Нет там никакой рыси дохлой, там и дупла-то нет.
– Так я и рассказываю. Мы жили в лесу, я мамке и говорю: "Чего это мы в землянках живем, а фрицы в нашем доме? Давай их подпалим, пусть попрыгают". А мама сказала, что не надо палить. Как немцы уйдут, мы только полы с кирпичом помоем да стены можжухой окурим, и вернемся себе спокойно. Ну, стали дальше в землянках сидеть. До нового года почти досидели, а потом я подумал, что хватит мне в корнях подгнивать, взял лопату и ушел.
– А лопату зачем? – удивился корреспондент.
– Топор мать не дала, а лопата ей ни к чему, сажать все равно нечего.
– А партизан как нашли?
Саныч хохотнул.
– А что их искать-то? Тут у нас все просто – или партизан, или полицай. Полицаев я сразу узнаю, по смраду, а если не смердит – так, значит, и партизан. Вот это баня под елкой. Баню или поварню надо всегда под елками ставить, чтобы дым рассеивался. Да лучше вообще всё под елками, чтобы не видно. И на трубу еще из ведра противодым делать. У нас тут отличная баня. Баня для партизана – это самое главное, ее строят первым делом. Хотя нет, первым делом – нужник. У нас очень интересный нужник, там у нас… Ну, сами увидите. Вон туда, под ели. А вон, видите, это Щенников с топором идет, он часы смастерить может. Ну, и оружие чинит, правда… Под ели, Виктор, под ели, туда…
Саныч подхватил под руку корреспондента. Я тащился за ними. Все равно делать нечего, лучше автоматы таскать, чем наводить маскировку или дрова пилить, да мало ли работы, Глебов всегда найдет.
Нужник у нас под елями, как и все остальное. Загадка есть такая: зимой и летом – одним цветом. Ответ – нужник.
– Загадку знаете? – спросил Саныч. – Зимой и летом одним цветом, а?
– Елка? – предположил корреспондент.
– Не, совсем не елка. Пойдемте, я покажу…
Они скрылись в туалете и почти сразу появились обратно.
– Это что там?… То, что я подумал? – растерянно спросил корреспондент.
– Ага, – с удовольствием кивнул Саныч. – Они самые. У нас правило – каждый, кто немца прибьет, срезает и сюда приколачивает. Как идея?

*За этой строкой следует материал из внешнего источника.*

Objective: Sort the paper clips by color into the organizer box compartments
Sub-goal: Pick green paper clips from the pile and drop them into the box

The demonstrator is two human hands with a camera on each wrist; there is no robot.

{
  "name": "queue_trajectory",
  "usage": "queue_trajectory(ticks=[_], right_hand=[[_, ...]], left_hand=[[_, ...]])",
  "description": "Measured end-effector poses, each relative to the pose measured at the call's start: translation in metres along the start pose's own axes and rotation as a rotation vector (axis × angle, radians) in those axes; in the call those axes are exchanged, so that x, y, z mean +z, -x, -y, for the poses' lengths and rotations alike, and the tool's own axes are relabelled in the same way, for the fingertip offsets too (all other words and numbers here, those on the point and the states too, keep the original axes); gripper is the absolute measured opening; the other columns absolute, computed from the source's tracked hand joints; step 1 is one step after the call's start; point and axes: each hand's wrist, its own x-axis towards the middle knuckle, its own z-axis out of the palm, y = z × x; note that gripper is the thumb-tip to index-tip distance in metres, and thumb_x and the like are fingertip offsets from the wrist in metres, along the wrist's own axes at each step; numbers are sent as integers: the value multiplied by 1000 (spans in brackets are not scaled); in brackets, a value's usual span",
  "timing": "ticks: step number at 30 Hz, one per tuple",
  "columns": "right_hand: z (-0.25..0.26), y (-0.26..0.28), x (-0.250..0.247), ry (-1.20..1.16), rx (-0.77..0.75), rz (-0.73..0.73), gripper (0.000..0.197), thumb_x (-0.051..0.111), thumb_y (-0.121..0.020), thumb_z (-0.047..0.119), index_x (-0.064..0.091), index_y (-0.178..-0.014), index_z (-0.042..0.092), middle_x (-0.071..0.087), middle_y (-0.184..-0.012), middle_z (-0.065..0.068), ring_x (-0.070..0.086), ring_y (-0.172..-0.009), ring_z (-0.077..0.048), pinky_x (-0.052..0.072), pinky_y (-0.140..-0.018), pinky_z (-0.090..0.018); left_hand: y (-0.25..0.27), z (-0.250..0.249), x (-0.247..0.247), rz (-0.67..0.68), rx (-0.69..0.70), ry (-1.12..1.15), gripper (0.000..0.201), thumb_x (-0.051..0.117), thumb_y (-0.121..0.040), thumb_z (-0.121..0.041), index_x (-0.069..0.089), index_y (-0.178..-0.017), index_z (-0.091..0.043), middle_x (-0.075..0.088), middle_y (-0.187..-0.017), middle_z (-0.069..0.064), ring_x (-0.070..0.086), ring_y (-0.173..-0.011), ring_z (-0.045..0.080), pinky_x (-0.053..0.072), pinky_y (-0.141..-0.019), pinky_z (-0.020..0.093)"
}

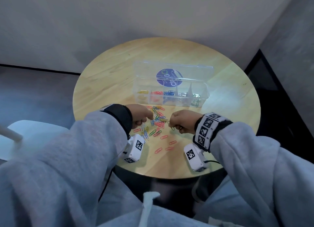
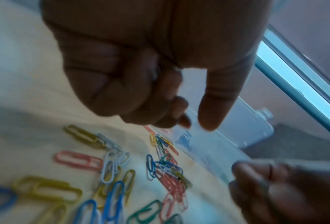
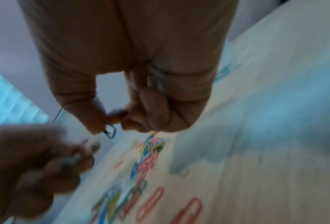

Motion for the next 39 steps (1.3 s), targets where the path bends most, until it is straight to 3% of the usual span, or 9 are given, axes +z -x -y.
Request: queue_trajectory(ticks=[5, 10, 13, 20, 23, 29, 33, 36, 39], right_hand=[[-12, 1, -9, -289, 104, -8, 23, 48, -87, -2, 46, -68, 10, 44, -65, -4, 35, -52, -11, 27, -46, -18], [-17, 6, -12, -576, 171, -22, 20, 37, -92, 0, 54, -82, 2, 40, -70, -7, 43, -56, -14, 45, -42, -15], [-18, 4, -13, -657, 191, -39, 24, 36, -93, 0, 55, -78, -1, 39, -71, -7, 45, -60, -16, 51, -43, -17], [-14, 4, -9, -770, 159, 59, 27, 30, -88, 4, 45, -65, 6, 40, -65, -8, 48, -62, -21, 50, -41, -18], [-9, 6, -7, -599, 151, 97, 27, 34, -90, 8, 48, -67, 7, 41, -62, -5, 49, -55, -15, 43, -37, -15], [2, 3, 2, 159, -15, 29, 14, 61, -85, 6, 60, -78, 18, 42, -59, 0, 33, -48, -12, 29, -41, -17], [17, 1, 18, 661, -149, 12, 26, 62, -81, 5, 66, -101, 21, 55, -81, 6, 46, -63, -11, 37, -53, -20], [16, -8, 26, 809, -194, 18, 33, 55, -78, 0, 64, -93, 27, 59, -114, 2, 50, -80, -14, 37, -57, -21], [14, -13, 29, 832, -210, 18, 25, 61, -80, 6, 66, -98, 23, 61, -109, 1, 55, -89, -18, 41, -67, -21]], left_hand=[[-4, -10, 17, -111, 96, -711, 30, 61, -88, -27, 66, -108, -6, 64, -100, 7, 57, -86, 22, 47, -74, 31], [-18, -10, 35, -130, 63, -962, 4, 57, -86, -18, 56, -86, -14, 51, -85, 3, 44, -75, 20, 36, -54, 24], [-24, -8, 39, -134, 43, -997, 13, 63, -85, -22, 53, -83, -14, 50, -82, 5, 43, -73, 22, 37, -62, 27], [-17, -8, 42, -140, 37, -923, 23, 60, -83, -16, 46, -65, -13, 38, -60, 1, 34, -52, 16, 26, -44, 22], [-11, -10, 35, -146, 27, -759, 25, 62, -79, -17, 46, -60, -14, 41, -60, 1, 36, -53, 16, 29, -48, 23], [1, -7, 7, -48, 42, -217, 7, 60, -86, -12, 58, -80, -8, 56, -78, 8, 52, -66, 21, 47, -65, 25], [4, -3, -6, -78, 2, 138, 15, 43, -91, -3, 50, -78, -2, 53, -75, 11, 51, -61, 16, 52, -43, 17], [11, -5, -15, -91, -49, 301, 11, 40, -90, 0, 46, -81, -3, 51, -76, 12, 50, -58, 16, 48, -36, 15], [13, -5, -18, -87, -39, 336, 15, 37, -89, 0, 44, -76, -6, 51, -74, 11, 46, -55, 14, 43, -34, 12]])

– Интересно. Я думаю, здесь есть над чем подумать. Для карикатуры или для фельетона… Наверное, фельетон лучше подходит.
– Да, фельетон – это здорово! – подтвердил Саныч. – Я всегда в газете любил читать про расхитителей разных, про бюрократов… Вы вот напишите фельетон про партизанские нужники! Это ведь не только у нас, я и в других отрядах такое видел. Где портрет приколочен, где надписи разные, некоторые, между прочим, в стихах. Это тоже вроде как партизанская традиция – чтобы пообиднее над врагом посмеяться….

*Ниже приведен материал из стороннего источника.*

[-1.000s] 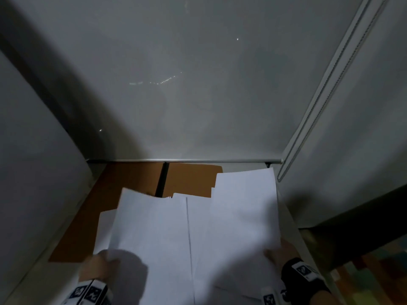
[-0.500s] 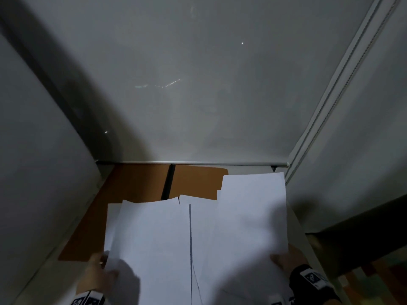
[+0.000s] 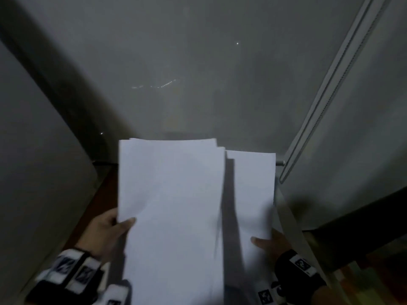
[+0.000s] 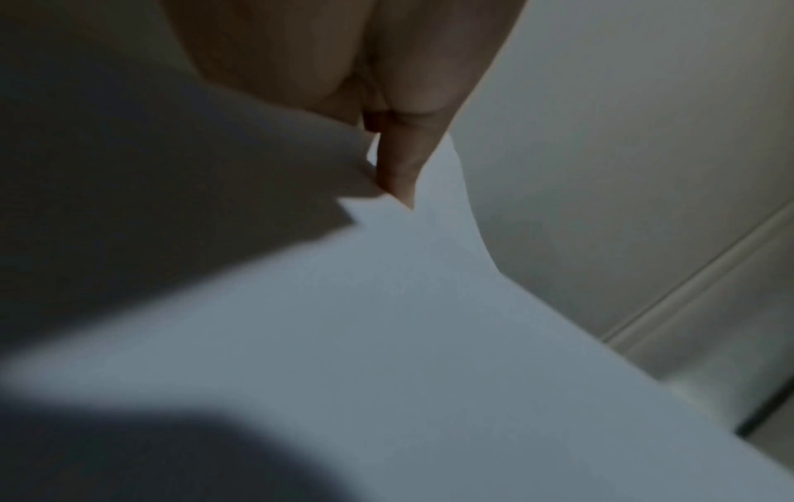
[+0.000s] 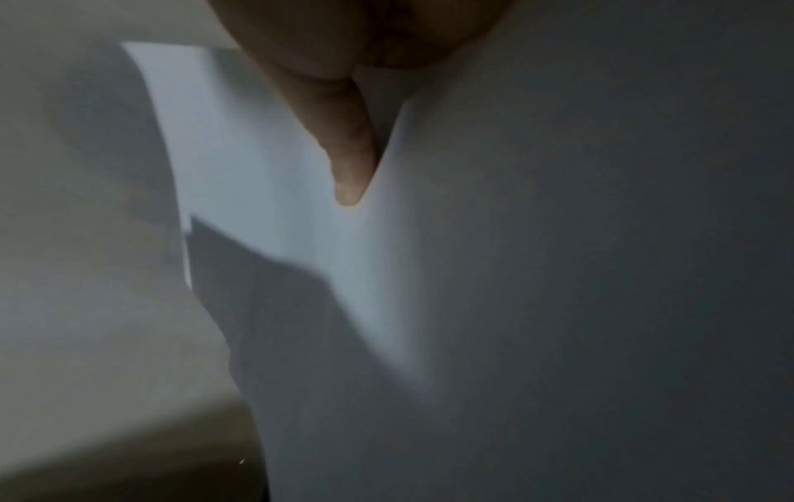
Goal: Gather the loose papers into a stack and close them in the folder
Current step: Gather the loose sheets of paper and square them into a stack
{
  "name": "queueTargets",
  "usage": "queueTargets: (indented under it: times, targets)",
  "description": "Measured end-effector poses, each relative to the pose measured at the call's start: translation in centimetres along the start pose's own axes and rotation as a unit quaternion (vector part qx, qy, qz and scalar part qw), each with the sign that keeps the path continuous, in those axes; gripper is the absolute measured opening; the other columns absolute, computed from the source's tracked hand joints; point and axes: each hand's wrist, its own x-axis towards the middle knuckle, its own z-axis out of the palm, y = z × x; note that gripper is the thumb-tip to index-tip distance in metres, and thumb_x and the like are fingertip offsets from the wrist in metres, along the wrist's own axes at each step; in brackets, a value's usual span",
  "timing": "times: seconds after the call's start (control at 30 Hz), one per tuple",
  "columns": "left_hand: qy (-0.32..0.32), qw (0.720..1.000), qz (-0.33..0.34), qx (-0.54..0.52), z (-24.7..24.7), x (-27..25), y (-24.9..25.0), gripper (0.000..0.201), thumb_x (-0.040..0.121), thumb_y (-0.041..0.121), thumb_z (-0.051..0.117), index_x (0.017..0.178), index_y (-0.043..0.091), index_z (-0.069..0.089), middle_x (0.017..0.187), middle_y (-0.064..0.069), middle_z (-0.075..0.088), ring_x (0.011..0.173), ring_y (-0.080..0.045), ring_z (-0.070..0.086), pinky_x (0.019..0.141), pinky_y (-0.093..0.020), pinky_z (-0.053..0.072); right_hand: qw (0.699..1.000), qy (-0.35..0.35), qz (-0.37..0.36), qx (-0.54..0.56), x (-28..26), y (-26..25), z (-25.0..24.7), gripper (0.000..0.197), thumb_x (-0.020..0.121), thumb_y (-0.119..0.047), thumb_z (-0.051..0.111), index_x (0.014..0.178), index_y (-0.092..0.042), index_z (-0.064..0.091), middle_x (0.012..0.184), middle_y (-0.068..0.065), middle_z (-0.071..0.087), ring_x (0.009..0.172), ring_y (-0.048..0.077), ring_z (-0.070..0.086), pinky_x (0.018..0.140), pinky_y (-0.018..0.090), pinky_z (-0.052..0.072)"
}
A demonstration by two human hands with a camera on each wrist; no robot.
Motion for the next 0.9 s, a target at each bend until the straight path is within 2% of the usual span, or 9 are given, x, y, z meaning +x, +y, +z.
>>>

Виктор записал в альбом. Не напишет ведь, ну, про нужники. Про баню напишет, про нужники – нет. Ни разу в газете ничего похожего не читал.
– Это Юсупов идет – он в оркестре раньше играл, свадьбы, похороны, если не врет, конечно. А теперь он вроде как запасной снайпер, потому что руки у него тонкие, ну, и на балалайке шпарит, ну, знаете, "Мимо тещиного дома" и всяко другое, не буду пересказывать.

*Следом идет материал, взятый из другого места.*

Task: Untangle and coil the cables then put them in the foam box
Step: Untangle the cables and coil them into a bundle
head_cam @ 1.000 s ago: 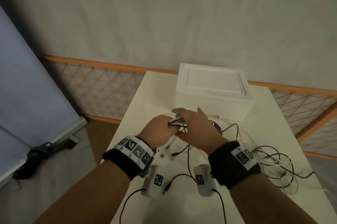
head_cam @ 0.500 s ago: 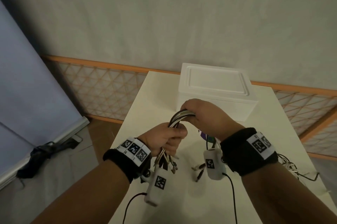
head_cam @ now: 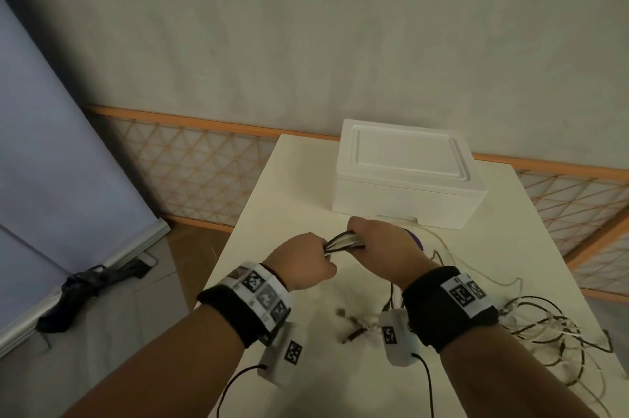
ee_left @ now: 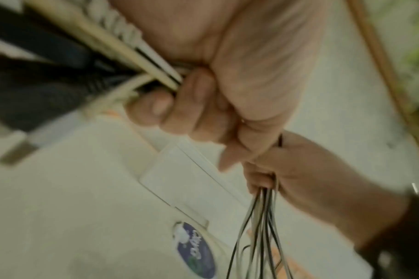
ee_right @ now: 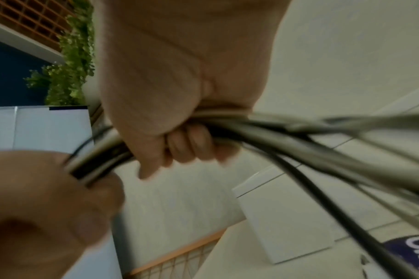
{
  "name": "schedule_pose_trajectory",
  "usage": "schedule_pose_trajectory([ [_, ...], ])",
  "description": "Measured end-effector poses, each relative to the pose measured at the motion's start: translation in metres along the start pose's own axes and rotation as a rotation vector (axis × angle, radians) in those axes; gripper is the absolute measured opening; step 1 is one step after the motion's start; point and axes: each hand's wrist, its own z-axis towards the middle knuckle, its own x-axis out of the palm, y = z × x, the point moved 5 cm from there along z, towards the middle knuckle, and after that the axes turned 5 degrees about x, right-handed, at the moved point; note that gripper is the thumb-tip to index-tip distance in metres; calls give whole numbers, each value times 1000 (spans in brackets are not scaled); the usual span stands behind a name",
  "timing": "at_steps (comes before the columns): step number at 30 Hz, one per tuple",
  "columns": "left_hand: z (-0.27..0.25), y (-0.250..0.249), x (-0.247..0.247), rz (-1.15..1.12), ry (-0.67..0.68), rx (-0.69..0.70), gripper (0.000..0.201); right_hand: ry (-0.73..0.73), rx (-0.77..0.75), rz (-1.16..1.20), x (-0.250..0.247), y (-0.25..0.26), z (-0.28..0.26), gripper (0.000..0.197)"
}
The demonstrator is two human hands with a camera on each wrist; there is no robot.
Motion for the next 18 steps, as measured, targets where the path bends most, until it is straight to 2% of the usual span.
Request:
schedule_pose_trajectory([
  [2,0,-4,-1,288,-96,4,12,43,-78,-23,7,12,-2,46],
  [4,2,-9,5,453,-132,62,24,69,-208,-94,16,35,-8,75],
  [6,5,-10,10,484,-160,68,31,69,-215,-172,28,49,-11,81],
  [8,5,-9,12,506,-179,65,27,35,-149,-227,35,45,-8,69],
  [12,2,-13,13,523,-153,71,26,25,-27,-248,32,35,-3,29],
  [15,3,-13,9,555,-128,20,19,107,36,-292,36,35,2,21],
  [18,6,-7,14,612,-81,-1,19,152,70,-318,45,31,8,22],
])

Юсупов поглядел на нас мрачно. Не верю я, что он из оркестра, он дворник явный, с такой харей только дворничать, водку жрать да в свисток дуть.
– А вон там у нас землянки. Видите?
Саныч указал пальцем.
– Нет… – помотал головой газетчик.
– В этом все и дело. Землянки не потому, что они в земле, а потому, что земля поверху укладывается. И дерн. А потом трава разрастается, и ничего не видно. Хоть залетайся, сверху ничего не найдешь. Я сам пять землянок выкопал. Пять!
Саныч потряс пятерней.
– Пойдемте посмотрим. Вообще-то, по правилам, землянку должен каждый себе копать сам, чтобы потом не жаловаться, что холодно, или вода подтекает, или клопы. Но поскольку у нас есть женщины, а также люди, у которых… ну, просто руки растут из необязательных мест, так вот, поскольку такие люди есть, землянки пришлось строить нам. Давайте заглянем…
Мы шагали вдоль землянок, Саныч глубокомысленно хмыкал, постукивал прутом по ботинку и вообще имел вполне хозяйский вид.
– Давайте заглянем… – Саныч остановился. – Сюда. Вот здесь живет обычный советский партизан. Я думаю, он не будет против, если мы посмотрим.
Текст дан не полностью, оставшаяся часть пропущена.